Dinda mengirim pesan  ke WA-ku.

Busy.... maaf aku ganggu. Kamu di mana? Besok malam ketemuan ya. Ada yang mau kuobrolkan. Kau mau kan?

Ya aku lihat besok. Kalau aku ada gawe ya gak bisa. Tp pasti kukabari.

Kuharap kamu gak sibuk, gak ke mana-mana. Aku pengen banget ketemu kamu. Jalan sama kamu. Minum di kafe lagi. Kayak dulu.
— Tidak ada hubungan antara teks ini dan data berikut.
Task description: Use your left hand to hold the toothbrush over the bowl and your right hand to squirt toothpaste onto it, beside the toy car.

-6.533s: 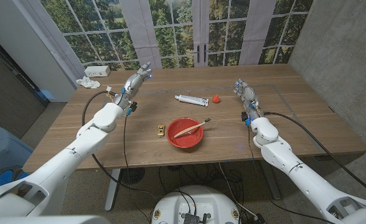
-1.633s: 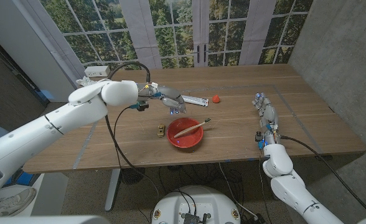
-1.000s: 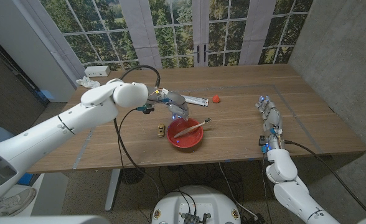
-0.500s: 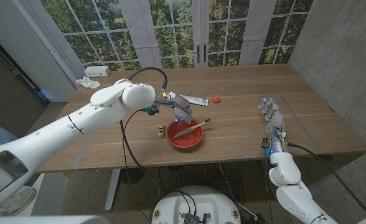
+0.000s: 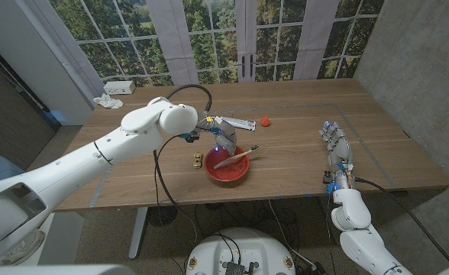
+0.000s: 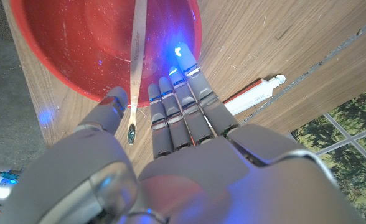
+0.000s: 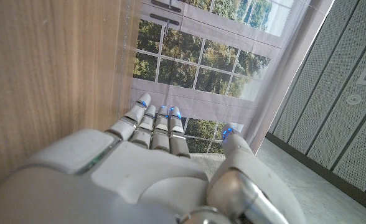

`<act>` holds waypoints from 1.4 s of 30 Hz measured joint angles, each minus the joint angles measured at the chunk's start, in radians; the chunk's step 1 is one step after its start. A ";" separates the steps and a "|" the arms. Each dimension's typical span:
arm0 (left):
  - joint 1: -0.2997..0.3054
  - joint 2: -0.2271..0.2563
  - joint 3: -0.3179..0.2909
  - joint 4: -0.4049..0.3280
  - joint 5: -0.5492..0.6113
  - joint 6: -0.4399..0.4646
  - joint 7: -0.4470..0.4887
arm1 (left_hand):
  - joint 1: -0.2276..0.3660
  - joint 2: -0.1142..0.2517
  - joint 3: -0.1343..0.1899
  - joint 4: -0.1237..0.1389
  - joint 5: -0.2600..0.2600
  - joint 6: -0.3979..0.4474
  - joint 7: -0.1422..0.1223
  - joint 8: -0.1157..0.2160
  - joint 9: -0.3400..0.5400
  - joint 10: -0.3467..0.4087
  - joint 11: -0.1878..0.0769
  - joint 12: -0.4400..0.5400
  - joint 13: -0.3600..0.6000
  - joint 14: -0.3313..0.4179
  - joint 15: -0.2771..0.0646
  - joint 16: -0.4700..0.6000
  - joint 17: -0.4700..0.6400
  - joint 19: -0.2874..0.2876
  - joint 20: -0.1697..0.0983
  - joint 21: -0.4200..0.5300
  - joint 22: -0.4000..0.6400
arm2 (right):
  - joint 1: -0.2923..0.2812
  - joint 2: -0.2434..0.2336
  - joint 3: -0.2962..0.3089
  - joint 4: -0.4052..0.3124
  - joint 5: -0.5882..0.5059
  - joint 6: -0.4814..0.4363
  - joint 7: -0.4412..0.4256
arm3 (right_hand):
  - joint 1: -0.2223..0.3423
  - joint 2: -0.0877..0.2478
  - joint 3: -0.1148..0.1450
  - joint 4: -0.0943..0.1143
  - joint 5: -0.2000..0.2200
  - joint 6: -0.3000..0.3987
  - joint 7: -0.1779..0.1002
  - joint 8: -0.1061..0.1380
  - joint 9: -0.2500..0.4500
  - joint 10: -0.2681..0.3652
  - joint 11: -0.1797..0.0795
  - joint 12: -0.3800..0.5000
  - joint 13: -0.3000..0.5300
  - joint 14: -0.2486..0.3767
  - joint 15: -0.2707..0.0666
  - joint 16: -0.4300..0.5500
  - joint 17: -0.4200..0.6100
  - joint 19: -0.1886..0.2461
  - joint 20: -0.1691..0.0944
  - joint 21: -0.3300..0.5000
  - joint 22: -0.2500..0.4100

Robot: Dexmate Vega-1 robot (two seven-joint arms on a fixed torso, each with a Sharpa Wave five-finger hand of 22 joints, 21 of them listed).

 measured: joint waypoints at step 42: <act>0.156 -0.038 -0.002 -0.070 0.418 -0.055 0.101 | 0.145 -0.035 -0.044 0.008 -0.011 0.088 -0.002 -0.008 0.000 0.113 -0.020 0.008 -0.004 0.095 -0.031 0.015 0.006 0.059 -0.023 0.069 0.000 | -0.027 0.009 0.016 0.027 0.000 0.051 0.023 | -0.005 0.005 -0.004 -0.004 0.000 0.016 -0.002 0.000 0.000 0.016 -0.002 0.000 0.000 0.013 0.005 -0.004 -0.004 0.020 0.009 -0.017 0.000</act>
Di Diggers ya...

Besok sore kukabari, bisa atau tak.

Bisain sih. Tunda yang lain. Aku janji gak ngeselin kamu...

Bukan soal itu.

Ya. Pokoknya kamu harus bisa...

Aku biarkan WA terakhir Dinda itu. Aku menikmati serombongan pendaki menuju gunung. Tak satupun tanpa bawaan. Berat sama-sama dirasakan. Agar menikmatinya juga bersama di puncak gunung nanti. Bukan ibarat berat bawa sendiri, kalau menikmatinya bersama-sama. Atau para politisi bilang: kalau lagi berjuang hanya seorang, tapi saat sukses mengklaim milik sama-sama! 

Di sini aku banyak belajar cara kebersamaan. Saling menjinjing bersama barang yang berat, dan menikmatinya pun sama-sama. Bukan hanya pesta baru menari, tapi waktu kerja hilang semua.

Kebersamaan yang harus dirawat. Saling menolong selalu dipertahankan. Ya. Aku banyak belajar dari para pendaki.